Requirement = Every line below between the line holding "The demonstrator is" and the line holding "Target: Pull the", inclusive, should be repeated exactly, and all other lines omitted.

Exercise data =

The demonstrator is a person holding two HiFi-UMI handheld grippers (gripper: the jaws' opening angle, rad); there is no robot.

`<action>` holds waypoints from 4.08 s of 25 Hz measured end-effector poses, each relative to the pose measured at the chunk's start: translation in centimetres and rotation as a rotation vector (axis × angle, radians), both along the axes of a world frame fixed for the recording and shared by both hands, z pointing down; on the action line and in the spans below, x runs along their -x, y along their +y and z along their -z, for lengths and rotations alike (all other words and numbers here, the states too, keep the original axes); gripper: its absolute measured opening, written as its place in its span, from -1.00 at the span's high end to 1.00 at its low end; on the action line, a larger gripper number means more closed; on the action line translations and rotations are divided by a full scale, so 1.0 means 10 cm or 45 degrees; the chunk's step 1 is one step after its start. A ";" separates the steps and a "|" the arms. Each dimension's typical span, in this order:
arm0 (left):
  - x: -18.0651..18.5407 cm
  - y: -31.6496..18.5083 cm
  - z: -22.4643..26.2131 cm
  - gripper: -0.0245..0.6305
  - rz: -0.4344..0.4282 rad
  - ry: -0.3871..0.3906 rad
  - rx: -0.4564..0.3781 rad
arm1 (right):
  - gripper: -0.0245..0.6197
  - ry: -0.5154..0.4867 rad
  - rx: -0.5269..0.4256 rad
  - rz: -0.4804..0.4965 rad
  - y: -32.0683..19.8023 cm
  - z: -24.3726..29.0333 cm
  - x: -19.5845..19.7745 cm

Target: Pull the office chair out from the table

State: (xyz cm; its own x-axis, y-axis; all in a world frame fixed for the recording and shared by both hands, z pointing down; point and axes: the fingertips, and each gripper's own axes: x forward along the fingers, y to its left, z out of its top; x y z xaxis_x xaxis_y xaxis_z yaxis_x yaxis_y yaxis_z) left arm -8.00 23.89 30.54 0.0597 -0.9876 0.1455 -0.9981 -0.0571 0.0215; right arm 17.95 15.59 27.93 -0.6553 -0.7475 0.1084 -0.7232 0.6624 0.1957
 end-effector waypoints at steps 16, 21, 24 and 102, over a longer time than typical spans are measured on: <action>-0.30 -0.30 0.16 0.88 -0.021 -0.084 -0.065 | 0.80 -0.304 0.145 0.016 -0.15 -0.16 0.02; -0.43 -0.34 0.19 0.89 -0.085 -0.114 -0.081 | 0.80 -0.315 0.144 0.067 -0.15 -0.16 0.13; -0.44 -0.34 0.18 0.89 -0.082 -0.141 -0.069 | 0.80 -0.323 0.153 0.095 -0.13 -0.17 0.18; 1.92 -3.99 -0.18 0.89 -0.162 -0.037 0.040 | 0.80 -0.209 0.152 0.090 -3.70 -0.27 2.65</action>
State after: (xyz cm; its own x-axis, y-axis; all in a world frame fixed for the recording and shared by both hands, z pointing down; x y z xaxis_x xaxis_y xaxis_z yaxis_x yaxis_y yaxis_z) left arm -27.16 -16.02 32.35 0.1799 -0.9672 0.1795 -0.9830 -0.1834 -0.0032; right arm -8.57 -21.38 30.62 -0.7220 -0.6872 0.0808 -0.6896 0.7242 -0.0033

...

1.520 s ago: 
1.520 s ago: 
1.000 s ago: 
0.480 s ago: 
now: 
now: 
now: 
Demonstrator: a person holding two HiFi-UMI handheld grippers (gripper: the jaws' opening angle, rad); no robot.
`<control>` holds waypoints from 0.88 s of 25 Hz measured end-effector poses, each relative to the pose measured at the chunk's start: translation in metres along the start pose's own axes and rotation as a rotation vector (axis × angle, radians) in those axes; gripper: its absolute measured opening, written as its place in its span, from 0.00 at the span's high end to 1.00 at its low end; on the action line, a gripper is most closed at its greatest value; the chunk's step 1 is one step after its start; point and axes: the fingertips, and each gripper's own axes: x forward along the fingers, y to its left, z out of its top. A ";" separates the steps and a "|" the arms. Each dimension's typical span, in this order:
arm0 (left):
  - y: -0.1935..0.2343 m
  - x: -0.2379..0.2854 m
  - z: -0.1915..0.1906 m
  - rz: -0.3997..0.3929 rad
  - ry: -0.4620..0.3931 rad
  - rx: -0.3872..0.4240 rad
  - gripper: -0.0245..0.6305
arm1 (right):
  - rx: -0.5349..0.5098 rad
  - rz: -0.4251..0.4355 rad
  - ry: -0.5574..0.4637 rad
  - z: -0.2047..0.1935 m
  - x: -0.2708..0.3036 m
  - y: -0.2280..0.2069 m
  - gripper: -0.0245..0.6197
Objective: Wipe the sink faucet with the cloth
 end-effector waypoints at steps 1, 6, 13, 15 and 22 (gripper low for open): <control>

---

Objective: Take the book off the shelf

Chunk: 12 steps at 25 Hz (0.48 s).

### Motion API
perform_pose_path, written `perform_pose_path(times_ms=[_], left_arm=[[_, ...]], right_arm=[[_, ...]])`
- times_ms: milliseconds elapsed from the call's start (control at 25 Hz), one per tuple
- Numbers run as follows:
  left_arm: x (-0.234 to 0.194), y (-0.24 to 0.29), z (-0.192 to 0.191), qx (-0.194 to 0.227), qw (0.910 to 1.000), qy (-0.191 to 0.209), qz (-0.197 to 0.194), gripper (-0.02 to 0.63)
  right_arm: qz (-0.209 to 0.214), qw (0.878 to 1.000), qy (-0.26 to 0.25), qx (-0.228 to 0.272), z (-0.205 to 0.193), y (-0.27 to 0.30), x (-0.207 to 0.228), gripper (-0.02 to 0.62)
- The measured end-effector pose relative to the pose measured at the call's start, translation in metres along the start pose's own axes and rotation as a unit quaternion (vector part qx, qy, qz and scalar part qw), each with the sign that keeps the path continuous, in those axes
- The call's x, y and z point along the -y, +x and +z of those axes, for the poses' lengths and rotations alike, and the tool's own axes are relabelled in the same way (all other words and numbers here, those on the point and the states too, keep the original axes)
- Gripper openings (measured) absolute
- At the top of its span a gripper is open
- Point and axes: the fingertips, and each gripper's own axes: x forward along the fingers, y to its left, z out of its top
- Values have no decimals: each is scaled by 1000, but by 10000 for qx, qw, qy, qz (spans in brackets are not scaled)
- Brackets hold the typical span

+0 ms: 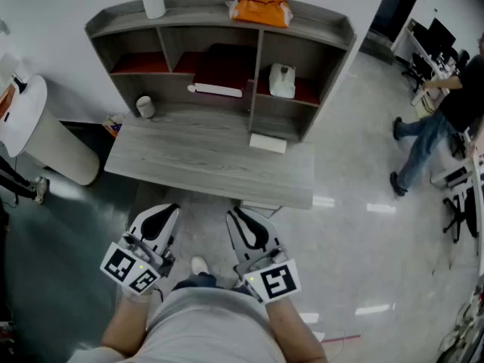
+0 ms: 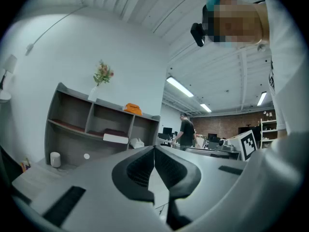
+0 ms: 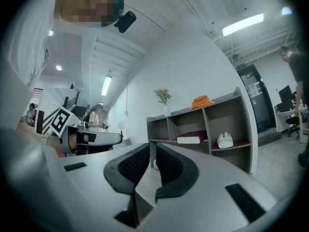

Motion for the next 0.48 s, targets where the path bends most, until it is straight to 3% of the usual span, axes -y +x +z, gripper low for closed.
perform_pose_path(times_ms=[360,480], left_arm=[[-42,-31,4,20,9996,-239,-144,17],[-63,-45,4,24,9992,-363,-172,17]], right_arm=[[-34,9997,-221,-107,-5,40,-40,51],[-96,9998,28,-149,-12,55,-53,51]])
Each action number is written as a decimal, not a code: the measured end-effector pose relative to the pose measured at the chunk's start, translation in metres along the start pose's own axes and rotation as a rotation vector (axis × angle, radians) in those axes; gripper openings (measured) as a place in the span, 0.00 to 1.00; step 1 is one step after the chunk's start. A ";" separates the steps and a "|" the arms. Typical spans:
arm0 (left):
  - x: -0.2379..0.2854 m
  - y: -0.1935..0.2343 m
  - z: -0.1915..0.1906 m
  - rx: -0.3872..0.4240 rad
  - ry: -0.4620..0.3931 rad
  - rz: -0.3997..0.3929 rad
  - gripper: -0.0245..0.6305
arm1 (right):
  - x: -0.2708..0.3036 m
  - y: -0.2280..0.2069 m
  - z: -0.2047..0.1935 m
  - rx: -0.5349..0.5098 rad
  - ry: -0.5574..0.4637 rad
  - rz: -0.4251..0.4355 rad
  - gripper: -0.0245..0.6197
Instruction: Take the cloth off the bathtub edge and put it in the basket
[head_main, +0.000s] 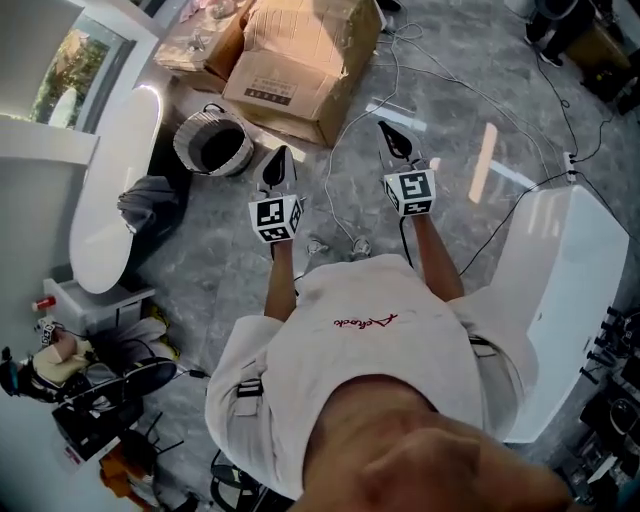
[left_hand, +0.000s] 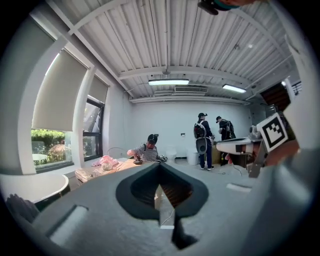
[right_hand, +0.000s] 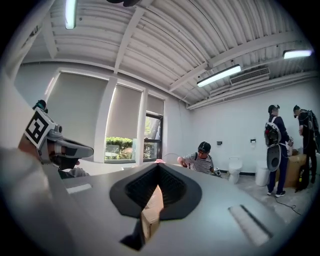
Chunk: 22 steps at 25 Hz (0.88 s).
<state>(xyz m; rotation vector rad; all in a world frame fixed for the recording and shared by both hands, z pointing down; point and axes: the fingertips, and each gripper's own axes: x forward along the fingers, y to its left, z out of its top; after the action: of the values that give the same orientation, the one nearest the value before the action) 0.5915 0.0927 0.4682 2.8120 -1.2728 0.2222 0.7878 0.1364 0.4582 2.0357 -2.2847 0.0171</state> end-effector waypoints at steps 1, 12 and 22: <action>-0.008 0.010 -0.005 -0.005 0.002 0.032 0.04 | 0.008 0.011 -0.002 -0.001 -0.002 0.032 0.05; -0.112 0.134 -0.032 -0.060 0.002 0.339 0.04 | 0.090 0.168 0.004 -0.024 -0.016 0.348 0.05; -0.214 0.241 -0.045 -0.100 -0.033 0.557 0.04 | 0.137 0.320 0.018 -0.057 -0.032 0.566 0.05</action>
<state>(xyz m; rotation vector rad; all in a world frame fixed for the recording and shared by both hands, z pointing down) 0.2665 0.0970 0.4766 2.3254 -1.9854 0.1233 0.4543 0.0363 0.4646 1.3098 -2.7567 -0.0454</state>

Answer to this exercise =
The demonstrator is a person holding two HiFi-UMI handheld grippers (gripper: the jaws' opening angle, rad); there is no robot.

`<action>` holds waypoints from 4.08 s of 25 Hz measured end-effector poses, each relative to the pose measured at the chunk's start: translation in centimetres and rotation as a rotation vector (axis × angle, radians), both along the axes of a world frame fixed for the recording and shared by both hands, z pointing down; on the action line and in the spans below, x runs along their -x, y along their +y and z along their -z, for lengths and rotations alike (all other words and numbers here, the states too, keep the original axes); gripper: its absolute measured opening, written as its place in its span, from -1.00 at the span's high end to 1.00 at its low end; on the action line, a larger gripper number means more closed; on the action line translations and rotations are divided by a full scale, so 1.0 means 10 cm or 45 degrees; the chunk's step 1 is one step after its start. A ";" separates the steps and a "|" the arms. Each dimension's typical span, in this order:
arm0 (left):
  - x: -18.0651..18.5407 cm
  - y: -31.6496..18.5083 cm
  - z: -22.4643..26.2131 cm
  - gripper: -0.0245..0.6305
  - rz: -0.4344..0.4282 rad
  - ry: -0.3871..0.3906 rad
  - rx: -0.4564..0.3781 rad
arm1 (right):
  - gripper: -0.0245..0.6197
  - ry: -0.5154..0.4867 rad
  - rx: -0.5269..0.4256 rad
  - rz: -0.4804..0.4965 rad
  - y: -32.0683..19.8023 cm
  - z: -24.3726..29.0333 cm
  - x: -19.5845..19.7745 cm

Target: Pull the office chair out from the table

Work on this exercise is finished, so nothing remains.